A few years back they were going to supply me, had it all set up with them, great prices, deliveries figured out, etc in August, so I didn't bother with other suppliers. Come the middle of Sept I get a call "It isn't going to work out for us this year to supply you, maybe next year". Good thing it was over the phone, otherwise I would have strangled someone. Cost me $10 more a ton for that season because of these guys. Which in today's pricing is nothing, but back then it was an increase of 25% over what I was planning on.

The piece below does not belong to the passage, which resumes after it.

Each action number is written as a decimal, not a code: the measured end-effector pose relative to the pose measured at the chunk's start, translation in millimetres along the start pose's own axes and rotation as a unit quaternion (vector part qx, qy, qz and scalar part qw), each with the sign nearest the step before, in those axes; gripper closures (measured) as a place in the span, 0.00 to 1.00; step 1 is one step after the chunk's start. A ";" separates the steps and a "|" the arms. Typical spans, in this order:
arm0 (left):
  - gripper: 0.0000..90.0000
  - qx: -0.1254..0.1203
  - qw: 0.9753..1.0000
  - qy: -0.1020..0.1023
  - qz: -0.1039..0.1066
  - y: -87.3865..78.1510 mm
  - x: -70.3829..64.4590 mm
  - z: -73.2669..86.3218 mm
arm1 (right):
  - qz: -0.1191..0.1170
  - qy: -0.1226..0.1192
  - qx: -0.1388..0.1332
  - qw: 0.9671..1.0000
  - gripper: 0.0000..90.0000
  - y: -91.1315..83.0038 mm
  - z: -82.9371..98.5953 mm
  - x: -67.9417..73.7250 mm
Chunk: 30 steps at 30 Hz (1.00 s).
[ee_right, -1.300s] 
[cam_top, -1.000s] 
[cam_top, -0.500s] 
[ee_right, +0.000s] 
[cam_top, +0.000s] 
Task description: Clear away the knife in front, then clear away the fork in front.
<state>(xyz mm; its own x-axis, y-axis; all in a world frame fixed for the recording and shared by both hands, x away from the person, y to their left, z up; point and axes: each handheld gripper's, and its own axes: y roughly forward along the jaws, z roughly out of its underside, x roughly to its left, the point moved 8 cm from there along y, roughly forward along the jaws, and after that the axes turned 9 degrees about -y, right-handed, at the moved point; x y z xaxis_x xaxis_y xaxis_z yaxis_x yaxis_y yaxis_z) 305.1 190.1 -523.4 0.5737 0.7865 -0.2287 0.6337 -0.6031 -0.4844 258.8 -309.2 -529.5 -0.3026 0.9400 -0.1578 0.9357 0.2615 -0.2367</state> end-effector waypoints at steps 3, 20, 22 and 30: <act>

And despite what they advertised, they did run out of salt last year and were not able to supply all their contractors.


----------



## ServiceOnSite (Nov 23, 2006)

i wonder how many salt threads there are now compared to last year? mabey it should have its own section titled we dont have salt :crying:


----------



## Midwest BuildIt Inc (Nov 14, 2004)

This is when im glad i dont have to deal with all this b.s. All I have to do is make sure the trucks are ready to push snow.


----------



## cretebaby (Aug 23, 2008)

i figure that if you dont spread salt you are leaving half or better of your money on the table


----------



## Cutter1 (Jul 28, 2000)

in pittsburgh and its tapped here!!! Nothing available, found it in Baltimore, thats it, $82 a ton picked up!! Figuring 30 a ton delivery back here it sucks!!!


----------



## redman6565 (Jul 14, 2008)

it's tapped out everywhere.


----------



## redman6565 (Jul 14, 2008)

damn municipalities are buying up everything...


----------



## scottL (Dec 7, 2002)

I dunno.... I just picked up my final pallet of salt today. The price has actually dropped and they have about 60 pallets ready to go.They said they have ties to be able to get decent bulk but, are probably not going to carry it direct.


----------



## SpruceLandscape (Sep 12, 2006)

Best price I could find was for $110/ton. But, what is it going to go up to after everyone starts using it around mid season????? $200??? F it.... I'm not even gonna mess with it. How am I supposed to get contracts for salt, stay competitive with pricing in the beginning of the year, and then not lose my ass at the end? And thats assuming that I can even get salt to finish out my contract obligations!


----------



## The MAG Man (May 31, 2007)

The Salt Institute in Washington, an industry association for the salt business, has just posted their take (as an industry) on what's happening, why, and what you can expect.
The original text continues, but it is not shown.